[Items from a data source]
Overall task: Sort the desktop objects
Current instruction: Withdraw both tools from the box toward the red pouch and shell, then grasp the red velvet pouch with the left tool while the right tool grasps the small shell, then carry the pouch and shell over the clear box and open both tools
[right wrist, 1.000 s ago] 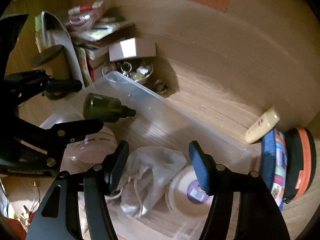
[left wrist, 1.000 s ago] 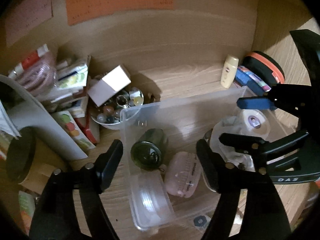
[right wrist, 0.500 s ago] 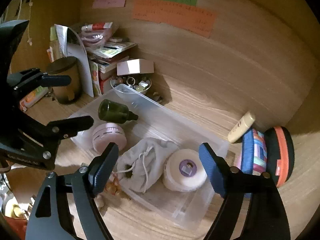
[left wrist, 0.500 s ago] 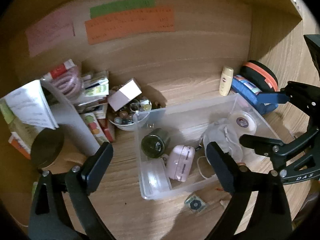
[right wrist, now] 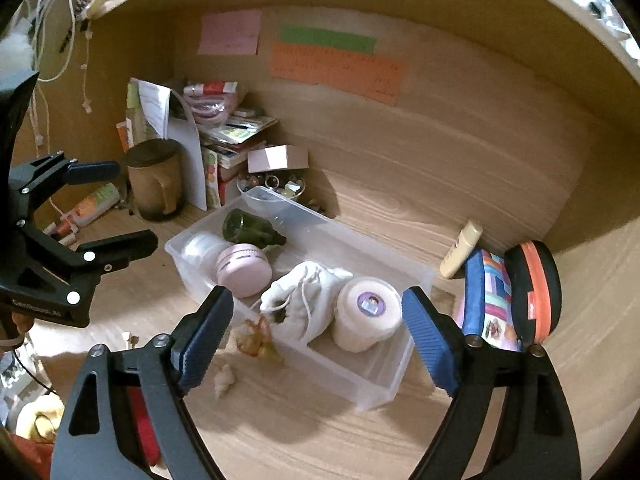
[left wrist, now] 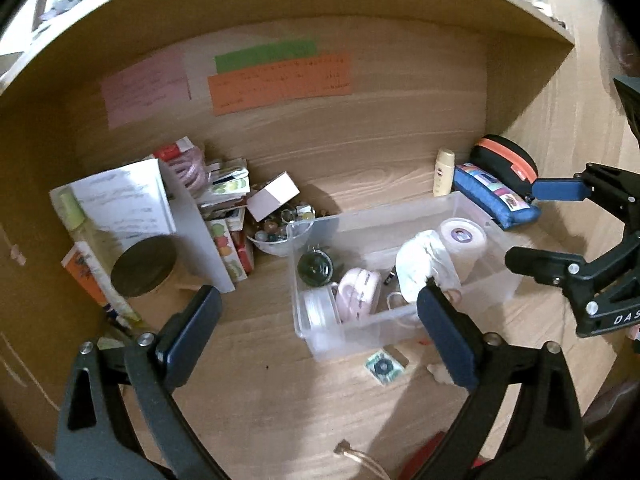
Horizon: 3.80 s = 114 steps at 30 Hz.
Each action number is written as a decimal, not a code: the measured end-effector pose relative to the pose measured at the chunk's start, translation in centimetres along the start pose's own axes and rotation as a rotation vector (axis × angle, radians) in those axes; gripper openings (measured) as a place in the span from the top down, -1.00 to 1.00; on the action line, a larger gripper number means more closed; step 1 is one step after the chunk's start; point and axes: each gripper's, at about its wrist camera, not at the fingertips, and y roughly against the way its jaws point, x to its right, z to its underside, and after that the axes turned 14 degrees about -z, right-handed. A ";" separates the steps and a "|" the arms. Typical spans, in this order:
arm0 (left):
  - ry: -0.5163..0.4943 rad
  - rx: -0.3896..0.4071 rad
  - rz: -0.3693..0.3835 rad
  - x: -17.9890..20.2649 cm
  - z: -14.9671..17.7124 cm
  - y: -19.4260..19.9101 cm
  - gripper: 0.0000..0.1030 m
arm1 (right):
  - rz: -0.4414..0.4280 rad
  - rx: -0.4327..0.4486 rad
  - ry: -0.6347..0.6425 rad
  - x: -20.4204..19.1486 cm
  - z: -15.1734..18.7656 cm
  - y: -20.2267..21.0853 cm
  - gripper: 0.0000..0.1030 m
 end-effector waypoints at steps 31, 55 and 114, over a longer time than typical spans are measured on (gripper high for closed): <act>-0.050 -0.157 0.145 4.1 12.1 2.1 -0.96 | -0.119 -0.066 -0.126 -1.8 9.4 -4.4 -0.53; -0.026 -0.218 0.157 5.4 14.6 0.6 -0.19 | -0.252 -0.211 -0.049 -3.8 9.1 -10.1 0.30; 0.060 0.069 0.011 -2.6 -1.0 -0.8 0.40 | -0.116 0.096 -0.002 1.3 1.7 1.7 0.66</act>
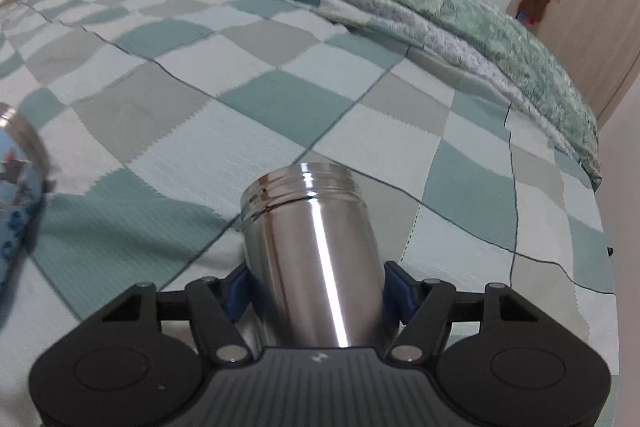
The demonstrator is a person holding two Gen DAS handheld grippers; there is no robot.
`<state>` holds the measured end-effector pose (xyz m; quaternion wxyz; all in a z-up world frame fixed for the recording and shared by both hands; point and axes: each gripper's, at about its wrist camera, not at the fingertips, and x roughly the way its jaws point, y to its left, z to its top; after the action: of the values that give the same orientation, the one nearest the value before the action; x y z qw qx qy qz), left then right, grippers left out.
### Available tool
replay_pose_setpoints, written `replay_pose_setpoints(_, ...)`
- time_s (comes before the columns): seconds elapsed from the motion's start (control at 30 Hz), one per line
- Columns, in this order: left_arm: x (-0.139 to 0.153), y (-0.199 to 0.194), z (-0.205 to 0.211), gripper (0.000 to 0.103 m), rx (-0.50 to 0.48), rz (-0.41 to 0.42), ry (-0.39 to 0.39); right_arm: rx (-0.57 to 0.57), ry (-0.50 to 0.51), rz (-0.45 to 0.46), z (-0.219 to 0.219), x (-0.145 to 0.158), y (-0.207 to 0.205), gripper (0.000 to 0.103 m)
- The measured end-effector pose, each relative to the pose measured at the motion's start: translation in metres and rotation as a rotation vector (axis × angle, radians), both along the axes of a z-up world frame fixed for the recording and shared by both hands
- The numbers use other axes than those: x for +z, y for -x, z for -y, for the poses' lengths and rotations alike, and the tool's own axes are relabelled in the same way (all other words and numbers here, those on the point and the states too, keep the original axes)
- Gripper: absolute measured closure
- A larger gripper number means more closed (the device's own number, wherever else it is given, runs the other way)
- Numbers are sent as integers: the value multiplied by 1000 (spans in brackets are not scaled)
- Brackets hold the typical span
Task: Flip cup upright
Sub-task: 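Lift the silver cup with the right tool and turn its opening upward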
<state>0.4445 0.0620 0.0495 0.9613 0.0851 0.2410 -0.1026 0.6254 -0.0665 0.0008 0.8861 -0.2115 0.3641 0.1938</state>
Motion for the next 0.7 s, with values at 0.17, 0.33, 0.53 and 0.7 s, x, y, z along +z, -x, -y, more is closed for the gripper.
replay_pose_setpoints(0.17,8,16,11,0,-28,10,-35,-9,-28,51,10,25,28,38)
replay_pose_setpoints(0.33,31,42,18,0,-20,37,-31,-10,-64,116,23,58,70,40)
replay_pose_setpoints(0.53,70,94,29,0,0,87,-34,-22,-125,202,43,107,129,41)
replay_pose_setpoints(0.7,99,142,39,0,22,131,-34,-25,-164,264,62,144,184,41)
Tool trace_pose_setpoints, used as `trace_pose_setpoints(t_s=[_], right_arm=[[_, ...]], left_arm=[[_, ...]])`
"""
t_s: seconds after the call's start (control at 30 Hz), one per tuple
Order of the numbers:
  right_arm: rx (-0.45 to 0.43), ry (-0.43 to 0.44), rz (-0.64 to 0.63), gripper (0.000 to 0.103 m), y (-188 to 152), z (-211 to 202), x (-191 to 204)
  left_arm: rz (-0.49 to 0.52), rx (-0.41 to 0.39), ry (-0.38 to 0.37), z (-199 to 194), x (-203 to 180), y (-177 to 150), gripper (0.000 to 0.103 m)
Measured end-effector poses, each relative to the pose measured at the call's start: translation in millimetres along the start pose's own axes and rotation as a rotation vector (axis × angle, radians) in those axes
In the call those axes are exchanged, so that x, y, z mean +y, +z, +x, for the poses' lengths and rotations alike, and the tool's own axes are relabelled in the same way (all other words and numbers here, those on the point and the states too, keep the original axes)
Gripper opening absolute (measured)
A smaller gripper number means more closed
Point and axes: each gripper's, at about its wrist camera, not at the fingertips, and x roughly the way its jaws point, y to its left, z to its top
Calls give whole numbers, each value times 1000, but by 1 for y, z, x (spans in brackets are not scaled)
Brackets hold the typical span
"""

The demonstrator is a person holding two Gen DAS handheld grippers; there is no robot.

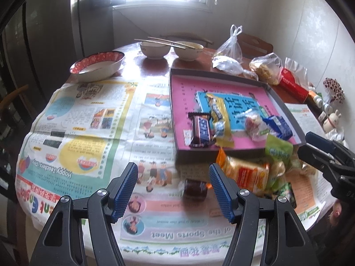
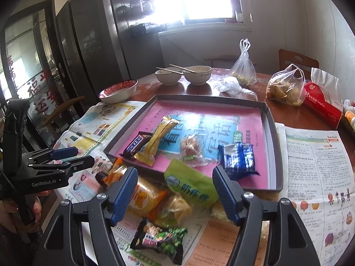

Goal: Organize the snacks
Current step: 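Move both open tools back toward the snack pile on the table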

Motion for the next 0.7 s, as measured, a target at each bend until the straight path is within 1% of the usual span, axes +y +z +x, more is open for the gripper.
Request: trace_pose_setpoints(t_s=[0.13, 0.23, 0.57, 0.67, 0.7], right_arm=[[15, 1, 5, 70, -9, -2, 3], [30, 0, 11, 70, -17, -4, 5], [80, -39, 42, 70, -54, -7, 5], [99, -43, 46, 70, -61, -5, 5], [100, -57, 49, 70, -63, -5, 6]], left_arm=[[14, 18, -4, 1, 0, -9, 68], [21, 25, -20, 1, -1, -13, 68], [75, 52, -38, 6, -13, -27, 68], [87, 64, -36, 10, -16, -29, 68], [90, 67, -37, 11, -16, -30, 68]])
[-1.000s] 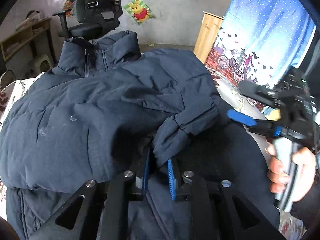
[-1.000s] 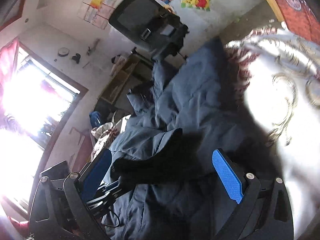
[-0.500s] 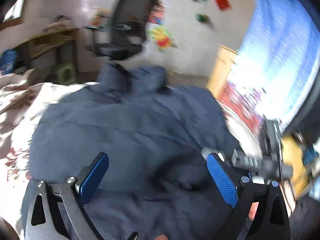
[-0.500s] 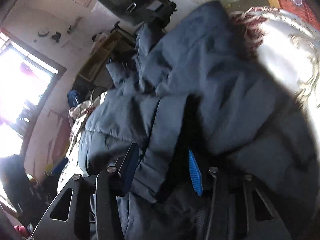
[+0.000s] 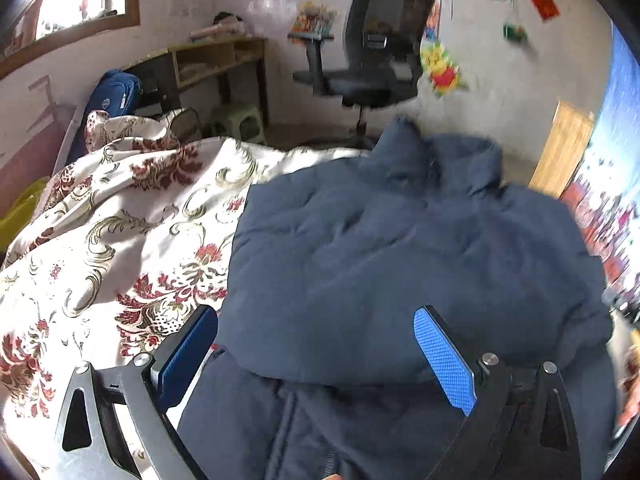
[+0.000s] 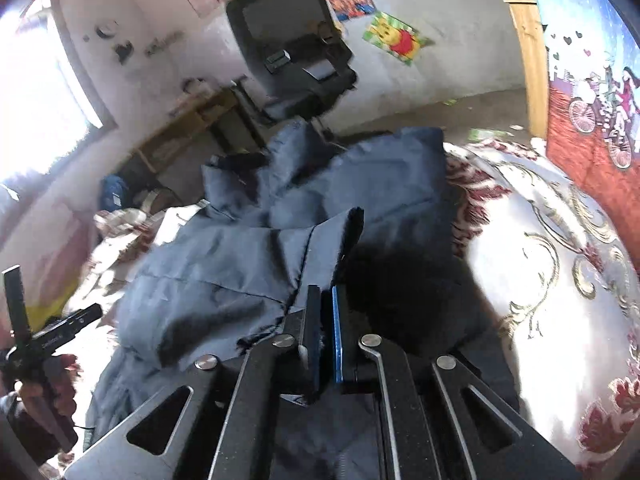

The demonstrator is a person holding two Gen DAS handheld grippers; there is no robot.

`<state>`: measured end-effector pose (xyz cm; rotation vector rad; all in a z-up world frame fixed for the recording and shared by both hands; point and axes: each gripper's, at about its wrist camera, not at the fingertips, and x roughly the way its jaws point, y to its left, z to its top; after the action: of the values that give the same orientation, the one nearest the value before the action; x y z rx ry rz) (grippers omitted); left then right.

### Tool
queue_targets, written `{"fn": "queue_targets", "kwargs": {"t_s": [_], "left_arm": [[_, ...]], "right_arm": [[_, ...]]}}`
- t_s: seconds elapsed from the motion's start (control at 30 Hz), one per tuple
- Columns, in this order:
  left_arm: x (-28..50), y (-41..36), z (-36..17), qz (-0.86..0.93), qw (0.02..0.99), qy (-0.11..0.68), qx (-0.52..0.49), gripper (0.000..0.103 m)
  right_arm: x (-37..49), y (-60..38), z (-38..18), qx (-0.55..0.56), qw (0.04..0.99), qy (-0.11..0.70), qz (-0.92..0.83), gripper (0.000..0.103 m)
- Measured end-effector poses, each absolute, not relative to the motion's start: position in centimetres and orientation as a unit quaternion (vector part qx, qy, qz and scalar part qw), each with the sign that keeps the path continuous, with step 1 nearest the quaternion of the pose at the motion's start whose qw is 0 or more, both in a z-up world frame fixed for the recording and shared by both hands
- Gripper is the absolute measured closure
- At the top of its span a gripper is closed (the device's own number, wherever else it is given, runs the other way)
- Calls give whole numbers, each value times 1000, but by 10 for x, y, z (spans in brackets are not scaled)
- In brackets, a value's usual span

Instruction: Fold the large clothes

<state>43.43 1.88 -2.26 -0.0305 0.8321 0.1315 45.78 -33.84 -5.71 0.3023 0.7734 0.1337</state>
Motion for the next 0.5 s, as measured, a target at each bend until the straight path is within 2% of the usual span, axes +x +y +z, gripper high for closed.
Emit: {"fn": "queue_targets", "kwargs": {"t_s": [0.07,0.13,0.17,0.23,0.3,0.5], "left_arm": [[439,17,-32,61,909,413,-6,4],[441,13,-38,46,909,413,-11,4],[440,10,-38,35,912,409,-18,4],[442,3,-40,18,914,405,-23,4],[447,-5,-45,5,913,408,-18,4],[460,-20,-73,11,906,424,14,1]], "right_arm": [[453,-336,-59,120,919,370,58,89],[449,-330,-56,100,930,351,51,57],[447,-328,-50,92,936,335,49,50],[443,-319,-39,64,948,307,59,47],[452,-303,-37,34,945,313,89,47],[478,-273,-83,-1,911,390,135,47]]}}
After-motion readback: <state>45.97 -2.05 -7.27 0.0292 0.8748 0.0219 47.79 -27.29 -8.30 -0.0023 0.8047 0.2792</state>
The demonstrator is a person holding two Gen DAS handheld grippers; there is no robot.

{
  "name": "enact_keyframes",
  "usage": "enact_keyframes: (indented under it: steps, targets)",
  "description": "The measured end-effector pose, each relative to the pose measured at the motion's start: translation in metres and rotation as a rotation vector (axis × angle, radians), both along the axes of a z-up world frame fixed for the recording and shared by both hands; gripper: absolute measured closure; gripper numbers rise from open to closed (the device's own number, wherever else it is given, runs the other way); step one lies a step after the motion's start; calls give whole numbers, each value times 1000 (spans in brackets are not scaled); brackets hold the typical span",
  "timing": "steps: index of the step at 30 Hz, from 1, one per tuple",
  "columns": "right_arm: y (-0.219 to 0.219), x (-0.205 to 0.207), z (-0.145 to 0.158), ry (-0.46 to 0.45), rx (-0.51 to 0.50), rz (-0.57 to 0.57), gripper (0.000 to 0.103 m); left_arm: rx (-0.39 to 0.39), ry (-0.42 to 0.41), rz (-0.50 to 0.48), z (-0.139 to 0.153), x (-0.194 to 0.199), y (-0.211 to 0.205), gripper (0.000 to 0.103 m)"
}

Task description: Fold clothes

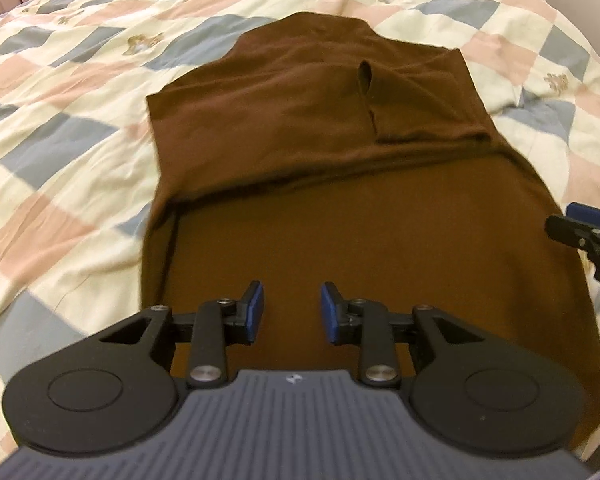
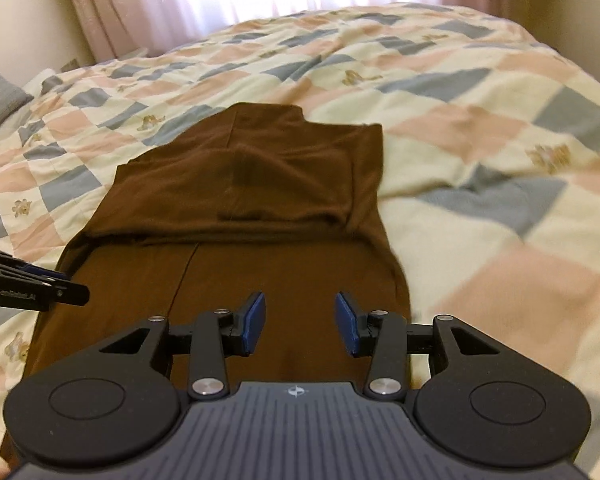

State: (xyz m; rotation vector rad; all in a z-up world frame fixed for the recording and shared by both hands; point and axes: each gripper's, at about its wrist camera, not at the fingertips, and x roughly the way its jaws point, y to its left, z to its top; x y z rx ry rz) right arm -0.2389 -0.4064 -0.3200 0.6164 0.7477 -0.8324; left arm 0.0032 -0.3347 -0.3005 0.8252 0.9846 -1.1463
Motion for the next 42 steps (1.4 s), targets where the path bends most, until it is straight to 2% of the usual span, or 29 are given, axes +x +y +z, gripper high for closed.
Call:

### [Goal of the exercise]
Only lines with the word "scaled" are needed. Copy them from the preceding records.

### [Response]
- Numbers are sent as integers: the value multiplied by 1000 (spans in brackets are not scaled)
Calls give whole numbers, each value times 1000, but by 1 for y, z, x (spans in brackets are not scaled)
- Calls give whole numbers, each value times 1000, but by 10 for x, y, z (spans in brackets are not scaled)
  "description": "The measured end-effector pose, each relative to the pose measured at the motion's start: translation in metres and rotation as a rotation vector (axis × angle, radians), both along the axes of a z-up world frame fixed for the recording and shared by both hands; gripper: absolute measured closure; gripper numbers rise from open to closed (the device's own number, wherever else it is given, runs the other way); step one lies a step after the motion's start; calls give whole numbers, each value times 1000 (spans in brackets are not scaled); brackets hold the typical span",

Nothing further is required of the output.